Imagine a team of data scientists working on a problem. Each of them attacks the problem from a different angle and tries various techniques to tackle it. But what they all have in common is the data lying at the base of the problem. So, why should this data be instantiated multiple times in cluster memory? Why shouldn’t it be shared between all team members? Furthermore, when someone on the team makes an interesting discovery about the data, they should be able to share their results with others instantly so that everyone can benefit from the new insight.
The Solution
Technologies
The IPython notebook is a well-known tool among the data science community. It serves both as a great experimentation tool and research documentation device. On the other hand, Apache Spark is a rising star in the Big Data world, that already has a Python API. In this post we’ll show how combining these two great pieces of software can improve the data exploration process.
Simple data sharing
Let’s run a simple Spark application (in our heads, for now – it’s far easier to debug and compile times are awesome) that reads a CSV file into a DataFrame (Spark’s distributed data collection). This DataFrame is large – several gigabytes, for example (or any number that You feel is noticeable across the cluster). How can we share this DataFrame between multiple team members? Let’s think of our application as a server. A server can handle multiple clients and act as a “hub”, where shared state is stored.

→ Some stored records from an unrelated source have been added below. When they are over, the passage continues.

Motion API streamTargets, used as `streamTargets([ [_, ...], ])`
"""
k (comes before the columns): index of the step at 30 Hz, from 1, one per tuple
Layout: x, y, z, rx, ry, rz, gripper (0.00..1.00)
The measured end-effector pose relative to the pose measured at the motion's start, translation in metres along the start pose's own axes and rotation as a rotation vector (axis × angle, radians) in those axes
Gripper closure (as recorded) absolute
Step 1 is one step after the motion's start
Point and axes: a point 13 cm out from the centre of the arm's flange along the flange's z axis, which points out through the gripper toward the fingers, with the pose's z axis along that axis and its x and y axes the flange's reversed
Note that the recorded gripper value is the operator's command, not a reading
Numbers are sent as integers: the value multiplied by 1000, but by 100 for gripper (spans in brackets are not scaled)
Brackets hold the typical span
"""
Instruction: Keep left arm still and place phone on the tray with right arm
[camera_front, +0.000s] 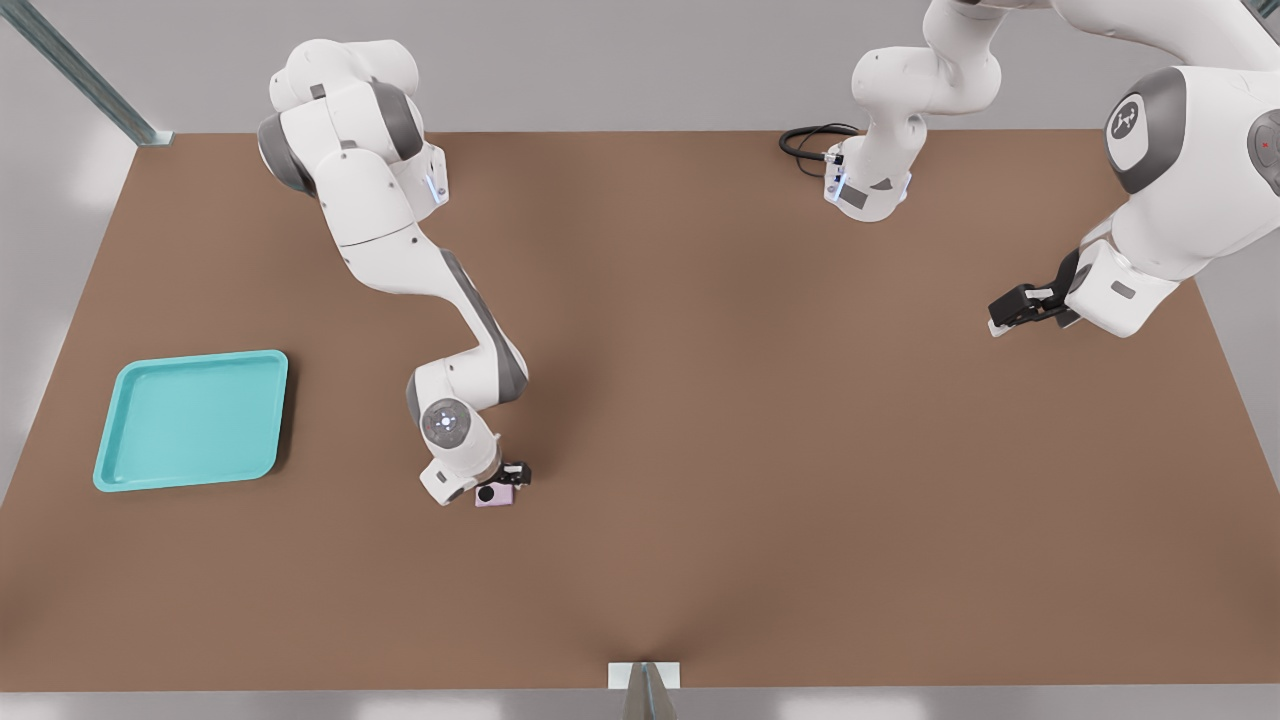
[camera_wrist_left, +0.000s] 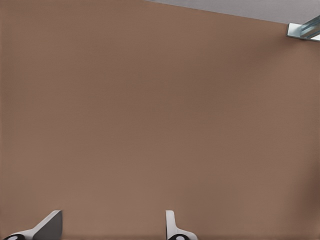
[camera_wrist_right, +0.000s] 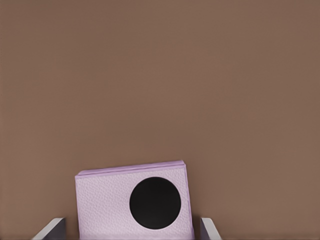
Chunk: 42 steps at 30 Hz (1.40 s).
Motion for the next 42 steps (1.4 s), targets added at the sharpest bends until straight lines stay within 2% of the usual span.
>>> streamTargets([
  [3, 0, 0, 0, 1, 0, 3, 16],
  [5, 1, 1, 0, 1, 1, 5, 22],
  [7, 0, 2, -3, -2, -2, 6, 23],
  [12, -19, -18, -79, -18, -41, 37, 22],
  [17, 1, -148, -136, 1, -13, 161, 22],
  [24, 39, -356, -144, 23, 37, 321, 24],
  [30, 82, -459, -125, 15, 87, 317, 24],
  [32, 96, -483, -110, 9, 111, 301, 0],
  [36, 109, -495, -92, -2, 141, 221, 0],
  [37, 105, -497, -95, -1, 133, 199, 0],
  [38, 87, -502, -115, 8, 96, 174, 0],
  [40, -13, -490, -227, 37, -80, 73, 0],
  [41, -60, -454, -295, 52, -161, -10, 0],
  [42, -86, -404, -351, 59, -207, -95, 0],
])
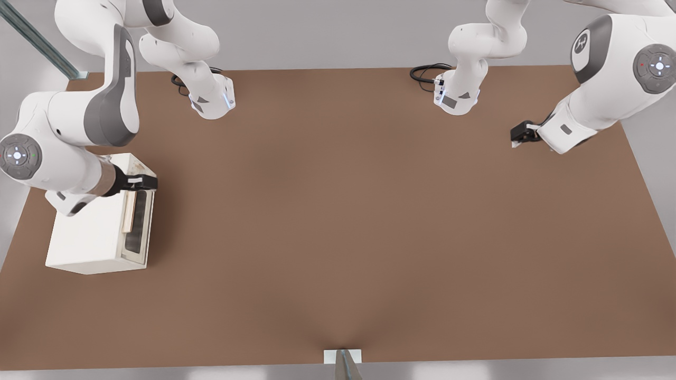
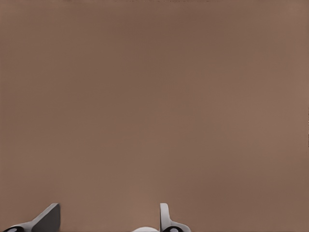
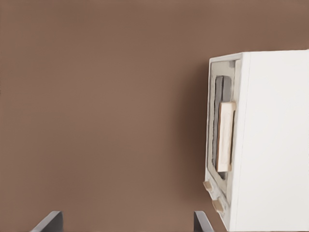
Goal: Keep left arm still and open the oven door with right arm
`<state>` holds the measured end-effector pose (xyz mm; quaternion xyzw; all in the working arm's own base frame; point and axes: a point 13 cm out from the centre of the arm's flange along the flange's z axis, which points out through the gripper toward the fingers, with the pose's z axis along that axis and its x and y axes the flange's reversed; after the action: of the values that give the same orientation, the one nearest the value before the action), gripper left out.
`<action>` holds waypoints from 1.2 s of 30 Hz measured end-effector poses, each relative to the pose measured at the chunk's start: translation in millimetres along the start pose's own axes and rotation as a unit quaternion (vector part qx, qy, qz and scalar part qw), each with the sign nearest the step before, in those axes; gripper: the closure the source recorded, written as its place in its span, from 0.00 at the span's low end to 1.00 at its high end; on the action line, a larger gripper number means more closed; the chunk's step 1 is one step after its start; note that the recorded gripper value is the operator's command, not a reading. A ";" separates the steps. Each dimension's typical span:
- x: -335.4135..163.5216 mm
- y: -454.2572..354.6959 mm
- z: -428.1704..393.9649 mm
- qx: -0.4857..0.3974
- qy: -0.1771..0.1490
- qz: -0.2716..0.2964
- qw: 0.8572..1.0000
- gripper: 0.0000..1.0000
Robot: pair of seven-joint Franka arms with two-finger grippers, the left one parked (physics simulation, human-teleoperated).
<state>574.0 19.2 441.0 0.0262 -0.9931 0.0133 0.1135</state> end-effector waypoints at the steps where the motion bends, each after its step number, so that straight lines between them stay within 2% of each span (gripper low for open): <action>1: -4.3 -1.2 -1.0 0.001 -0.008 0.000 1.000 0.00; 2: -7.5 -2.6 6.1 0.002 -0.007 0.001 1.000 0.00; 3: -13.6 -5.6 22.4 0.010 0.004 0.001 1.000 0.78; 5: -44.8 -10.2 58.6 0.043 0.024 -0.005 0.999 0.79; 7: -94.0 -0.8 104.4 0.148 0.047 -0.027 0.987 0.79; 9: -114.7 3.9 117.5 0.250 0.060 -0.028 0.966 0.79; 12: -118.1 -18.6 153.5 0.367 0.111 -0.018 0.923 0.79; 13: -115.3 -21.5 150.6 0.393 0.117 -0.016 0.912 0.79; 15: -111.9 -31.0 139.3 0.430 0.121 -0.008 0.894 0.79; 18: -102.9 -71.1 139.1 0.456 0.142 0.016 0.878 0.79; 22: -113.0 -90.7 158.3 0.474 0.142 0.018 0.869 0.79; 28: -126.5 -95.0 180.1 0.484 0.131 0.017 0.865 0.79; 36: -72.4 -87.6 177.6 0.469 0.135 0.009 0.873 0.79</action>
<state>609.4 -70.4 253.5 0.0655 -0.8453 0.4824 0.2204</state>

Luckily for us, Spark is well prepared for such a use case. Its Python API uses a library called Py4J that acts as a proxy between Python code and the JVM-based core. Internally, Py4J works like this: the JVM process sets up a Gateway Server which listens on incoming connections and allows calling methods on JVM objects via reflection. On the other side of the communication pipe, Py4J provides Java Gateway, a Python object that handles “talking” to the Gateway Server and exposes objects imitating those in the JVM process.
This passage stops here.